By letter dated June 30, 2000, the Inspector General (I.G.), United States Department of Health and Human Services (DHHS), notified Frank R. Pennington, M.D. (Petitioner) that he would be excluded from participation in the Medicare, Medicaid, and all federal health care programs as defined in section 1128B(f) of the Social Security Act (Act), for a period of 10 years.(1) The I.G. imposed this exclusion, pursuant to sections 1128(a)(4) and 1128(c)(3)(B) of the Act, because Petitioner had been convicted in the United States District Court for the Western District of Tennessee, Eastern Division, of a criminal offense consisting of a felony relating to the unlawful manufacture, distribution, prescription, or dispensing of a controlled substance.

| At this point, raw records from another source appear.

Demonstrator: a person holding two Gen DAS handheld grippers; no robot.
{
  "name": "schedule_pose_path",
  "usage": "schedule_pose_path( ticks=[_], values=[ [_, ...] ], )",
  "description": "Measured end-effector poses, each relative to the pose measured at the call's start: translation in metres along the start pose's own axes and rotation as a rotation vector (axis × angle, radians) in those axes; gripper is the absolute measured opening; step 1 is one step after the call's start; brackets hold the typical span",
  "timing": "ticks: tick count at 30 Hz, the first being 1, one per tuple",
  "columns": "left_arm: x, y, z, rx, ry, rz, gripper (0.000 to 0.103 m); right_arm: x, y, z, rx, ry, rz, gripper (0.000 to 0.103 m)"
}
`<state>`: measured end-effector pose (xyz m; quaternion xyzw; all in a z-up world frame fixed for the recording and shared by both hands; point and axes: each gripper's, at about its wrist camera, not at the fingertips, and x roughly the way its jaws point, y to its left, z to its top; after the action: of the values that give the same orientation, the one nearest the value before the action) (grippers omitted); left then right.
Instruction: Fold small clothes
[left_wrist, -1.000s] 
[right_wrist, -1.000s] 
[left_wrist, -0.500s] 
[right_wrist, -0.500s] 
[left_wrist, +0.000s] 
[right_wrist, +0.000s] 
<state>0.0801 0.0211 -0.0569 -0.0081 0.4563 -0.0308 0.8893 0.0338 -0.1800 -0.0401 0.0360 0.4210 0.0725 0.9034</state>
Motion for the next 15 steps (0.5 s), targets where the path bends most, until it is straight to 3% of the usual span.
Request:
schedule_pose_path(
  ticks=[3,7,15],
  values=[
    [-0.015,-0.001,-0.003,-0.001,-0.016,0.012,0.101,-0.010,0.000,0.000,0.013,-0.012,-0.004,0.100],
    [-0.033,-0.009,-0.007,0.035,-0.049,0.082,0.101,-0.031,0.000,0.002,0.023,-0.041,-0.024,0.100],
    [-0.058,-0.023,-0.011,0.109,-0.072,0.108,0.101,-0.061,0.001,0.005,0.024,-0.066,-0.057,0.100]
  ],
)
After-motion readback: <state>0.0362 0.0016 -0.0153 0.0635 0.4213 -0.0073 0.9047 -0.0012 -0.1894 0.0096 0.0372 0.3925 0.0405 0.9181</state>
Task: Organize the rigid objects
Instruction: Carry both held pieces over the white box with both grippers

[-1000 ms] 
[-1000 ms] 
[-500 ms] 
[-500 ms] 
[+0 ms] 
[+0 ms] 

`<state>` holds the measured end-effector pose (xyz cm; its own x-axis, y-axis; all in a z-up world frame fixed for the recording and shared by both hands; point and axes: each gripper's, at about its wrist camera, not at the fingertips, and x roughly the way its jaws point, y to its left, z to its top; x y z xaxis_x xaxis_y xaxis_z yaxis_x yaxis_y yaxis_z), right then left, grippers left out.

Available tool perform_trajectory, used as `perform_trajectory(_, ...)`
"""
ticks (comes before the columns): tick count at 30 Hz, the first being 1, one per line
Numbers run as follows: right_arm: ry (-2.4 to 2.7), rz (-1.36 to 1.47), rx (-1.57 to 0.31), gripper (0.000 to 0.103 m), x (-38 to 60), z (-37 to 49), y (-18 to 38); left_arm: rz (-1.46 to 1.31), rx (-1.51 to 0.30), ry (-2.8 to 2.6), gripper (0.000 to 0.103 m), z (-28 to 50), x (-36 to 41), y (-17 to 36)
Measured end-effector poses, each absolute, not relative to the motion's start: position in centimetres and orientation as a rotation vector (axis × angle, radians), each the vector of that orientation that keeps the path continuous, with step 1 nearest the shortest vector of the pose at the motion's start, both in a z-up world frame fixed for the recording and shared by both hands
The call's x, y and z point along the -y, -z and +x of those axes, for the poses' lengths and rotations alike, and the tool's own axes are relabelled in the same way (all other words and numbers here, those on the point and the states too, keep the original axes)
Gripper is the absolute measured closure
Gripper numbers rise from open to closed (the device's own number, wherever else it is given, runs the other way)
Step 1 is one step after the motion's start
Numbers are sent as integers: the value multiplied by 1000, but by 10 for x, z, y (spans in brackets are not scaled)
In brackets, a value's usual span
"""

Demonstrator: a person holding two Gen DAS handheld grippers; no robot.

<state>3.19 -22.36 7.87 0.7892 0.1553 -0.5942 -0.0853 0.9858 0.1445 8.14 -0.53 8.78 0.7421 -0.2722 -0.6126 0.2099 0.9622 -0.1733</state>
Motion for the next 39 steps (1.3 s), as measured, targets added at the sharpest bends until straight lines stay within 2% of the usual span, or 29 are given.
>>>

Petitioner filed a request for review of the I.G.'s action. The I.G. moved for summary disposition. Because I have determined that there are no material and relevant factual issues in dispute (the only matter to be decided is the legal significance of the undisputed facts), I have decided the case on the basis of the parties' written submissions in lieu of an in-person hearing. The I.G. submitted a brief (I.G. Br.) accompanied by six proposed exhibits (I.G. Exs. 1-6). Petitioner did not object to my receiving into evidence the I.G.'s proposed exhibits, and I receive into evidence I.G. Exs. 1-6. Petitioner submitted a response brief (P. Br.) and three proposed exhibits (P. Exs. A-C). The I.G. did not object to my receiving into evidence Petitioner's proposed exhibits and I accept into evidence P. Exs. A-C.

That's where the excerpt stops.